Will the plastics industry kill LEED?

This is hardly the first time the chemical and plastics industries have attacked LEED. Indeed, the battles go back to 2000 and 2001, during the USGBC’s earliest days, when the Vinyl Institute tried to join the fledgling organization but was rebuffed by its leadership following months of raucous debates about whether the trade groups representing materials and products considered anathema to the council's interests should be allowed to join. At the time, the Vinyl Institute was turned away, though it was allowed to join some years later.

Other trade groups have attempted to undermine LEED over the years to suit their members’ interests. For example, in the mid-2000s, the timber industry, frustrated with LEED’s rigorous standards around sustainable forestry, imported a weaker Canadian standard, Green Globes, funding its introduction into the U.S. The industry then lobbied heavily to have Green Globes become an alternate, if not preferred standard, to LEED.

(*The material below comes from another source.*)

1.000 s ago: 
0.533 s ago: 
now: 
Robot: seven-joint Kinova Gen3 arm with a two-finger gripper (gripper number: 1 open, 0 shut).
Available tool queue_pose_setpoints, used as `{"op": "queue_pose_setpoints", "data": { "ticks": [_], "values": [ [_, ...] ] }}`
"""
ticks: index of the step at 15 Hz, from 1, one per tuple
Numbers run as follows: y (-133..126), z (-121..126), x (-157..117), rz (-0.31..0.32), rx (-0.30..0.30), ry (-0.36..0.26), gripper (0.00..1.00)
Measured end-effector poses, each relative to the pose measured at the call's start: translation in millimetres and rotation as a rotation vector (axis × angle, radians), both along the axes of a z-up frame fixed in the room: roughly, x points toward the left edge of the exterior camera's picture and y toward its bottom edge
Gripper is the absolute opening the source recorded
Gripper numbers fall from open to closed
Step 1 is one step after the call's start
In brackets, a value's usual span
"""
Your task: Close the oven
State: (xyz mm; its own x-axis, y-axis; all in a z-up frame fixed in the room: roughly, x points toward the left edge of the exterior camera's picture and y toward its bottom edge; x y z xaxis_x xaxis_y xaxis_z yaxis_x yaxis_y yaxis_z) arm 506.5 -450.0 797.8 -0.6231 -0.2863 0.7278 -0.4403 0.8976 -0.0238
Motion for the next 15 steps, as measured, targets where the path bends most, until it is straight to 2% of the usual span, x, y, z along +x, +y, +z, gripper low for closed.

The most serious grievances the group is against LEED have been refuted by the Green Building Council and others. (The website BuildingGreen.com does a nice job of that here.) Most of the charges are not new.

For example, industry groups have long criticized LEED for not being a “true” consensus-based standard. This refers to a standard developed according to the guidelines of the American National Standards Institute, which has rules for what it calls “voluntary national consensus standards.” LEED, among others standards, opted not to go the ANSI route, instead using its own stakeholder-engagement process. “It may not be an ANSI standard, but the idea that it's not a rigorous, consensus based process is laughable,” Christine Ervin, USGBC’s founding CEO, told me. She referred to the “hundreds of stakeholders” who were frustrated by the long, often tedious conversations and debates undertaken during LEED’s creation. “It is a very carefully, balanced process.”

Moreover, the chemical and plastics industry have a track record of gumming up the works even in consensus-based standard making. Take ANSI-based EPEAT, for instance, the green electronics that gained notoriety of its own last week. “The chemical industry has acted as a block against chemical restrictions,” says Ervin, who sits on EPEAT’s board. That, she says, has greatly slowed EPEAT's forthcoming standards for printers and TVs.

The chemical industry has characterized LEED in other ways that aren’t exactly accurate. Its claim that it is punishing chemical companies is undermined by LEED’s actual intent, which is not to ban toxic chemicals but to give extra points for manufacturers and builders that avoid them. It’s an entirely voluntary process. A building can contain chemicals of concern and still earn enough points to be certified at one of LEED’s four levels.

It's important to note that the chemical industry is doing itself a disservice here. Many of its biggest members -- Dow, Dupont, BASF -- are actively engaged in green chemistry, designing products and materials that eliminate many of these offensive toxins. For these companies' trade groups to simultaneously defend these problematic chemicals seems a desperate, archaic act.